##### MATERIAL PROVIDED #####
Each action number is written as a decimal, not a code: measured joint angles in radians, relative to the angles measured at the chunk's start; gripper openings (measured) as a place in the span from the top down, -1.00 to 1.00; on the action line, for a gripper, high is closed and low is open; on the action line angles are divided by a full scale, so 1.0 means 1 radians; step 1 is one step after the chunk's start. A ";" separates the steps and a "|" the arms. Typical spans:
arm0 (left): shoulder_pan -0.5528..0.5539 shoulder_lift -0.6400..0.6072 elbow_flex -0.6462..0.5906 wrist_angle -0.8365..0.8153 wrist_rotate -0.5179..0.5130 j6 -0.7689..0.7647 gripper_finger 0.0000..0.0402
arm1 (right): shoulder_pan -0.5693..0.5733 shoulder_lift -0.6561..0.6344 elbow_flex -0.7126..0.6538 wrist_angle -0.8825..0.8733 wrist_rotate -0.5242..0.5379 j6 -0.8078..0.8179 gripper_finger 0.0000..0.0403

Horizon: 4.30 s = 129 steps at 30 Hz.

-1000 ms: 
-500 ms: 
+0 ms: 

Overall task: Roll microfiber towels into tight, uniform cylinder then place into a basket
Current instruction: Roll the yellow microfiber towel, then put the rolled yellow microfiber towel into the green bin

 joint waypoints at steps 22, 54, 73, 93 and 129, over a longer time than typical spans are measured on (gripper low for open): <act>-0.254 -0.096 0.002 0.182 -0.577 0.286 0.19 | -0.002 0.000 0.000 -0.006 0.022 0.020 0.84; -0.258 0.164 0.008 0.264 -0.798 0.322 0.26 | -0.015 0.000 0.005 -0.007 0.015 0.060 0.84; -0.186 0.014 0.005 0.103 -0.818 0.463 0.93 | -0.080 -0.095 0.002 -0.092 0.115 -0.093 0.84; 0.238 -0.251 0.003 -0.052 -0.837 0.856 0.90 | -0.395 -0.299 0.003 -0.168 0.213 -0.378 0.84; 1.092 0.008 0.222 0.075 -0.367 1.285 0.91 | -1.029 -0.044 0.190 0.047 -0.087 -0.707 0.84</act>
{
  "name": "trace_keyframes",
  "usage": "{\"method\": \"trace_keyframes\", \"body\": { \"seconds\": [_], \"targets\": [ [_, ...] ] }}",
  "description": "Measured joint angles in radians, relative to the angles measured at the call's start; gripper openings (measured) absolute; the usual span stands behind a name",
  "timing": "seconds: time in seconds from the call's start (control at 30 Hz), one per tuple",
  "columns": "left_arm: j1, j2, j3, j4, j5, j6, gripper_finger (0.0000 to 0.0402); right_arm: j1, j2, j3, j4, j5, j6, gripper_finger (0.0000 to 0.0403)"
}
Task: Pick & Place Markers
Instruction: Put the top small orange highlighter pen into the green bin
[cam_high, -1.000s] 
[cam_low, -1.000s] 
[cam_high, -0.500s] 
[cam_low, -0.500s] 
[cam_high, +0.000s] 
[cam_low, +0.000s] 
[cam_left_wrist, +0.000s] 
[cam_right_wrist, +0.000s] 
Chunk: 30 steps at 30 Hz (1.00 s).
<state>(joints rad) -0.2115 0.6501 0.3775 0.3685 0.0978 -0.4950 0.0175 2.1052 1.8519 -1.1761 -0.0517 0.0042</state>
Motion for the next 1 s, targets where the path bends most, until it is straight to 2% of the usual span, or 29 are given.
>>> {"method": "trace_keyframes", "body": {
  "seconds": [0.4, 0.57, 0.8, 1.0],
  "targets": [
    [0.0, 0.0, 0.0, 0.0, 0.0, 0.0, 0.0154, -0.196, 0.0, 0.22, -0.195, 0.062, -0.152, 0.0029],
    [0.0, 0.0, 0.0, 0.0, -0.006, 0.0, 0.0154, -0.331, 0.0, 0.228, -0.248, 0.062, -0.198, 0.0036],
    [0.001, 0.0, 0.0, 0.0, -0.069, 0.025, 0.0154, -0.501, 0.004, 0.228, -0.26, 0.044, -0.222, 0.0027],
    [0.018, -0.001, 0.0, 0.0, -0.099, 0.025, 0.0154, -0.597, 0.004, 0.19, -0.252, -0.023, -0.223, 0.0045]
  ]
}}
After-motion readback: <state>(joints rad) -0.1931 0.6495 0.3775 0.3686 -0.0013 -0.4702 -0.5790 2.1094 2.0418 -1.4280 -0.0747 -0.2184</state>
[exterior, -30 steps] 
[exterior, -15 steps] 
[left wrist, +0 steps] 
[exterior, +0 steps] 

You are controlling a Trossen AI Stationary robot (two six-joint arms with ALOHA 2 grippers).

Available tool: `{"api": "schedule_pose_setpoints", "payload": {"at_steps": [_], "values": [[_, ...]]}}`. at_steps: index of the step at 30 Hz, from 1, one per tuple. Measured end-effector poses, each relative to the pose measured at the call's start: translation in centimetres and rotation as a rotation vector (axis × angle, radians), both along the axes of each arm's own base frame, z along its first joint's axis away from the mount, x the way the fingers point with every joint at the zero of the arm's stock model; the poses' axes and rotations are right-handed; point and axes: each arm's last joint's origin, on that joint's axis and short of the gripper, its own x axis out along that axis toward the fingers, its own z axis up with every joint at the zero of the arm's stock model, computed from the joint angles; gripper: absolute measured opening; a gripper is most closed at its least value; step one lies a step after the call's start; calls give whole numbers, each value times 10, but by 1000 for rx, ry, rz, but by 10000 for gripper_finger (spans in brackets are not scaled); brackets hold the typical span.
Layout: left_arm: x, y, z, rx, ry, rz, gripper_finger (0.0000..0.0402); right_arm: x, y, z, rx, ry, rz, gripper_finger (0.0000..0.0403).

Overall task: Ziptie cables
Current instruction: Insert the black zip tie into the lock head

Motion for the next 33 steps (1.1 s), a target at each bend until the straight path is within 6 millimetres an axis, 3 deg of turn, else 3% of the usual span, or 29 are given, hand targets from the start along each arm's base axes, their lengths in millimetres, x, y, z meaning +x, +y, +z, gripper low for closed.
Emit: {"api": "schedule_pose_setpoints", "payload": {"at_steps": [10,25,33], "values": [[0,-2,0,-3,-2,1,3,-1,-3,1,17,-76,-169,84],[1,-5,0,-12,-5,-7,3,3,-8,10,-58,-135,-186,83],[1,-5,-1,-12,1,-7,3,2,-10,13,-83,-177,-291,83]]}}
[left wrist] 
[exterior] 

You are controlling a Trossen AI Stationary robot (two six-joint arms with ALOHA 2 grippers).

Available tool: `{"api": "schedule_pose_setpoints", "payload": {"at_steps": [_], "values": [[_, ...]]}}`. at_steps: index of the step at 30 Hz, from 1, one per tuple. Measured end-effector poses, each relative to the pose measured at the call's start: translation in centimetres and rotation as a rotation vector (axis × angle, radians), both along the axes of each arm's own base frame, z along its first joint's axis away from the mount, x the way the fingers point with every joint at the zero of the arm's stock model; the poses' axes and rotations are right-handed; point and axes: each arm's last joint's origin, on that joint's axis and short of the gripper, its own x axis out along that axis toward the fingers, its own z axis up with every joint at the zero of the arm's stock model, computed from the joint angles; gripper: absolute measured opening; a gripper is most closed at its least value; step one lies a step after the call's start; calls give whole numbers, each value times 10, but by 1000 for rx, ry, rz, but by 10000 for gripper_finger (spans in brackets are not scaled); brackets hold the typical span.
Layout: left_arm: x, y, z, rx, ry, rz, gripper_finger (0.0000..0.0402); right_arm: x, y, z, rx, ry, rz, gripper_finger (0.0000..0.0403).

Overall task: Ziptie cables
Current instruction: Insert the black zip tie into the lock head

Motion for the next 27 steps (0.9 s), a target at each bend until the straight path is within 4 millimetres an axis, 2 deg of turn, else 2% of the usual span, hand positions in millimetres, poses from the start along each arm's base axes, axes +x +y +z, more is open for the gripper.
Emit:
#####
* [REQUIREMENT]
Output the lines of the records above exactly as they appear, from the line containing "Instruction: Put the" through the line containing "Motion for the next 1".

* [PROBLEM SOLUTION]
Instruction: Put the top small orange highlighter pen into the green bin
[cam_high, -1.000s] 
[cam_low, -1.000s] 
[cam_high, -0.500s] 
[cam_low, -0.500s] 
[cam_high, +0.000s] 
[cam_low, +0.000s] 
[cam_left_wrist, +0.000s] 
[cam_right_wrist, +0.000s] 
Chunk: 30 steps at 30 Hz (1.00 s).
<state>(joints rad) -0.2115 0.6501 0.3775 0.3685 0.0978 -0.4950 0.0175 2.1052 1.8519 -1.1761 -0.0517 0.0042</state>
Motion for the next 1 s, targets where the path bends most, until it is straight to 2% of the usual span, or 29 are given.

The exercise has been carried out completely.